Started riding to work, not really far but enough to get the blood flowing, anyway using my carbon road bike right now but I'm afraid it's going to get beat. What is a good commuting bike, would like to get racks one day and use bags. Any suggestions, maybe a cross bike? Would like to stay semi light and not break the bank.


----------



## BigE610 (Oct 24, 2007)

I love my san jose. get something cheap steel built for racks and fenders.


----------



## CommuterBoy (Oct 4, 2007)

I'm a huge fan of either a cross bike or a rigid 29er. I've used both. Either could meet all of your needs. also, 8 miles one way is a great distance. Way further than a lot of people on here are riding. In my opinion 6-9 miles is about perfect. Enough time out there to clear your head, but not too far.


----------



## Harold (Dec 23, 2003)

my commute was 3 miles each way. super short, and not really even long enough to get into a groove. I'm in a new state now and will be finishing some work at home before I get a job that requires me to commute so we'll see what my commute distance winds up being.


----------



## jeffscott (May 10, 2006)

Spokeman said:


> Started riding to work, not really far but enough to get the blood flowing, anyway using my carbon road bike right now but I'm afraid it's going to get beat. What is a good commuting bike, would like to get racks one day and use bags. Any suggestions, maybe a cross bike? Would like to stay semi light and not break the bank.

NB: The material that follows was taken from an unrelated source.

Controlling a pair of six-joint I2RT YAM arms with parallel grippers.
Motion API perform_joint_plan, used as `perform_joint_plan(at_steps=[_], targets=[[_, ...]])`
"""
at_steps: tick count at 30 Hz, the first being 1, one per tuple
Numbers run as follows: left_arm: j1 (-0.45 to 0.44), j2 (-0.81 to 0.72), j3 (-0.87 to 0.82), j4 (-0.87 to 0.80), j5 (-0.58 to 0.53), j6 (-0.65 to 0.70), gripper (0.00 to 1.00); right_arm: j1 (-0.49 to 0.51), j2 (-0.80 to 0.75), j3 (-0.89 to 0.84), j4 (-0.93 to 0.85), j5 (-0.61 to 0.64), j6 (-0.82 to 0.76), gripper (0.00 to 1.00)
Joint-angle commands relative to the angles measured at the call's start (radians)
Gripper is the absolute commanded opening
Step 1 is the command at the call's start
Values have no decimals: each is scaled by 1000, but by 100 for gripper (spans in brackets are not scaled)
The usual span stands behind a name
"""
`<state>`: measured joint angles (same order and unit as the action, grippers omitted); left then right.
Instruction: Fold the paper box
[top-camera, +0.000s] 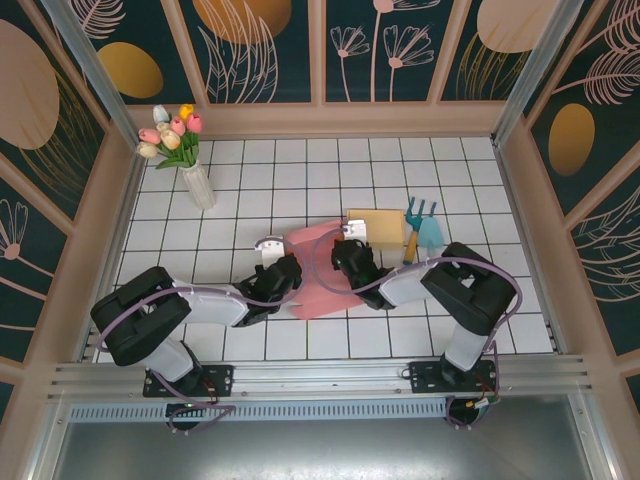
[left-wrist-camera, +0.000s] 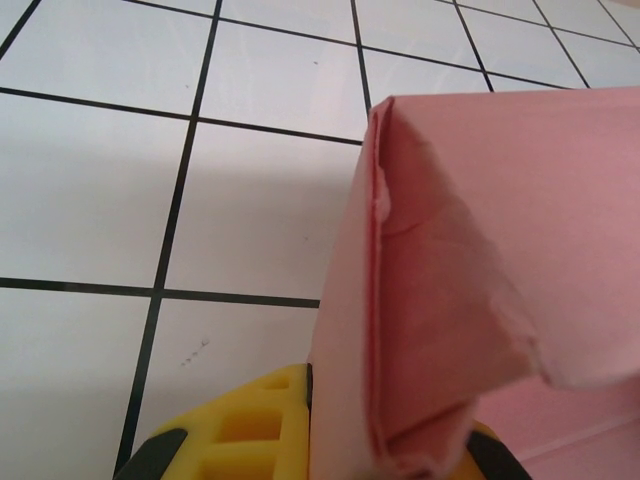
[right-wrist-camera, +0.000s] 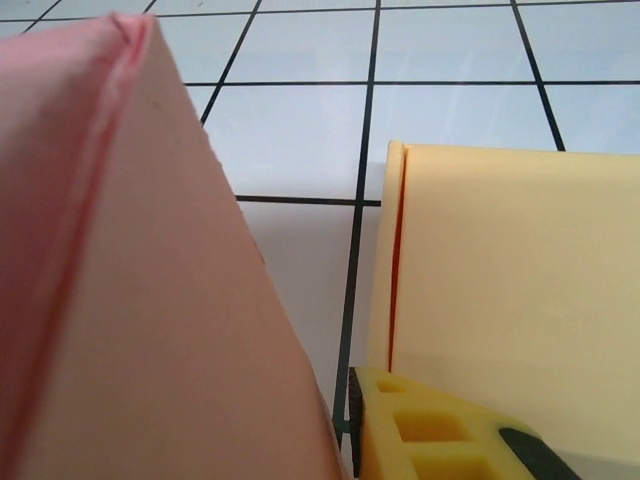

Commuting is very hard on bikes....especially everyday commuting....maintance gets forgotten, hard miles pile up...

I have found that high-end parts survive much better than the cheapee stuff....

ie Chris King Head set is in it's 3 year, best ever before (with lots of maintance was 6 months)....due to winter salt etc.

ie XT hollow tech II BB with stainless steel ceramic bearings last at least a year, three months max for shimano bearings.....excellent payout.

Plus the pleasure of riding a smooth clean bike is priceless

My point, if you are gonna do it...do it well.

Type of bike is not nearly so important has quality of bike.


----------



## jrm (Jan 12, 2004)

*For that same distance*

i say stick some 25c tires on the roadie and be done with it.


----------



## AndrwSwitch (Nov 8, 2007)

One of the things that's sort of ironic about commute bikes is that for many of us, it's actually the bike we get the most rides on. I commute four days a week. I don't go on a ride that's just a ride that often when school is in session.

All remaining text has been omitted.